Thanksgiving 2010 will be a day that I will remember for the rest of my life I’m sure. We started June 2010 with six 1-day old turkey poults, and on November 23rd, 2010 we had three fully grown turkeys in the backyard. On November 24th Adam and Corey harvested our big tom, Tom the Turkey, for Thanksgiving dinner on the 25th. Tom was an impressive turkey in his last days, albeit rather annoying. He reminded me of a cranky old man as he gobbled fiercly at any passing car, barking dog, ambulance siren, and any other slight noise that entered within his range of hearing. Adam and Corey did a wonderful job of killing him quickly and humanely, and after Tom was all dressed for dinner we weighed him to find out that he was 36.6 pounds! A full 20 pounds bigger than any turkey I’ve ever cooked before!
As you can see, the turkey almost didn’t fit into the biggest roasting pan available at the grocery store! I went with the Martha Stewart method of cooking the turkey, dressing the breast with a full piece of cheesecloth soaked in two sticks of melted butter. I also rubbed a mix of parsley/thyme/oregano/salt/pepper under and on top of the skin, and tied the legs together with butcher’s twine. The turkey was roasted at 475 degrees for 1 hour, and then 350 degrees for another 5 1/2 hours. Once the turkey was done it had to rest for about 50 minutes, which gave me plenty of time to make gravy from the mass of drippings that came off of this giant bird.
Soon came the moment of truth. We had a wonderful spread of completely gluten-free and primal fare including roasted sweet potatoes, made-from-scratch green bean casserole, gluten-free stuffing, broccoli with made-from-scratch cheese sauce, gravy, and of course turkey. At that point, we all loaded our plates up, and got to try Tom the Turkey for the first time. Drumroll please….
He was delicious! I’ve honestly never tasted poultry quite like this at all. The breast meat was fork-tender, even melt-in-your-mouth amazing. The taste was very good as well, like good poultry, but the texture of the meat was what amazed me the most! The simple fact that I ate white meat without gravy is a feat in itself! I did then pour gravy over most of my food, which made it even better, but the meat was so moist and tender it didn’t actually need it.
One reason Tom was so delicious is because we accidentaly timed the raising of the turkeys perfectly! According to what Adam and I have read, turkeys are best for harvest at about 22 weeks, which is when they have grown to full size and have started putting on fat but haven’t yet gotten tough. They did eat a lot of regular old “flock raiser” turkey food, but got to wander through the whole backyard nearly every day eating bugs and ate copious amounts of vegetable scraps as well.

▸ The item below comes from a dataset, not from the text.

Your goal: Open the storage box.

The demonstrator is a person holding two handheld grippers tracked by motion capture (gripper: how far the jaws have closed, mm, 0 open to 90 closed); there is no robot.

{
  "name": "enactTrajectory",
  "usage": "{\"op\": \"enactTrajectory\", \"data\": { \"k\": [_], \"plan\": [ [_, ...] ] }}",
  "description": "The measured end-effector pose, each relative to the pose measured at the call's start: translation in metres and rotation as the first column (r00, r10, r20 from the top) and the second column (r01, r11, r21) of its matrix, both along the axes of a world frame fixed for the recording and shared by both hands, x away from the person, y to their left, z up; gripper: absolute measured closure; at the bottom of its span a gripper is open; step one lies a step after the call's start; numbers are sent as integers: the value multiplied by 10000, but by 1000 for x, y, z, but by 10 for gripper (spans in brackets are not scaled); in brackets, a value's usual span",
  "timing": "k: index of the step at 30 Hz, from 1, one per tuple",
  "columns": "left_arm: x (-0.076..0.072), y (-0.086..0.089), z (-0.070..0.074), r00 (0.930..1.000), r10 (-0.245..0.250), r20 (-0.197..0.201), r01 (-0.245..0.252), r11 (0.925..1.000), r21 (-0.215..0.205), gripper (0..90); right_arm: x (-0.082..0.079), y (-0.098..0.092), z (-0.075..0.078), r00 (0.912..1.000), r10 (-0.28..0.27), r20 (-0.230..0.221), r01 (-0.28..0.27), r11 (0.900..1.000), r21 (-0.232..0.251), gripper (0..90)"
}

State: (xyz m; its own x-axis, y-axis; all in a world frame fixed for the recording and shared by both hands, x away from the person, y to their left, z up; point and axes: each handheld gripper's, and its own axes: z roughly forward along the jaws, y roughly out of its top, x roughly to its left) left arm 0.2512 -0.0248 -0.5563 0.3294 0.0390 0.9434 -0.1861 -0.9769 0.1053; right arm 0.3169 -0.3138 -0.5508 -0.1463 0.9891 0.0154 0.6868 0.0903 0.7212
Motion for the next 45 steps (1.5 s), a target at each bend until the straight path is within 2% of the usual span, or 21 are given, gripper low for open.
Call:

We still have to harvest the two hens (female turkeys), but overall, raising them has been a great experience. If you’ve got the space and inclination to raise a turkey or three, and have the stomach to harvest them yourself (thank you Adam and Corey!), I highly recommend having a 100% fresh turkey for Thanksgiving. I can think of no better way to learn appreciation for the food that you eat than to raise and care for it yourself before lovingly preparing it for your family and close friends.
Happy Thanksgiving everyone, I hope you had as much to be thankful for this year as I did!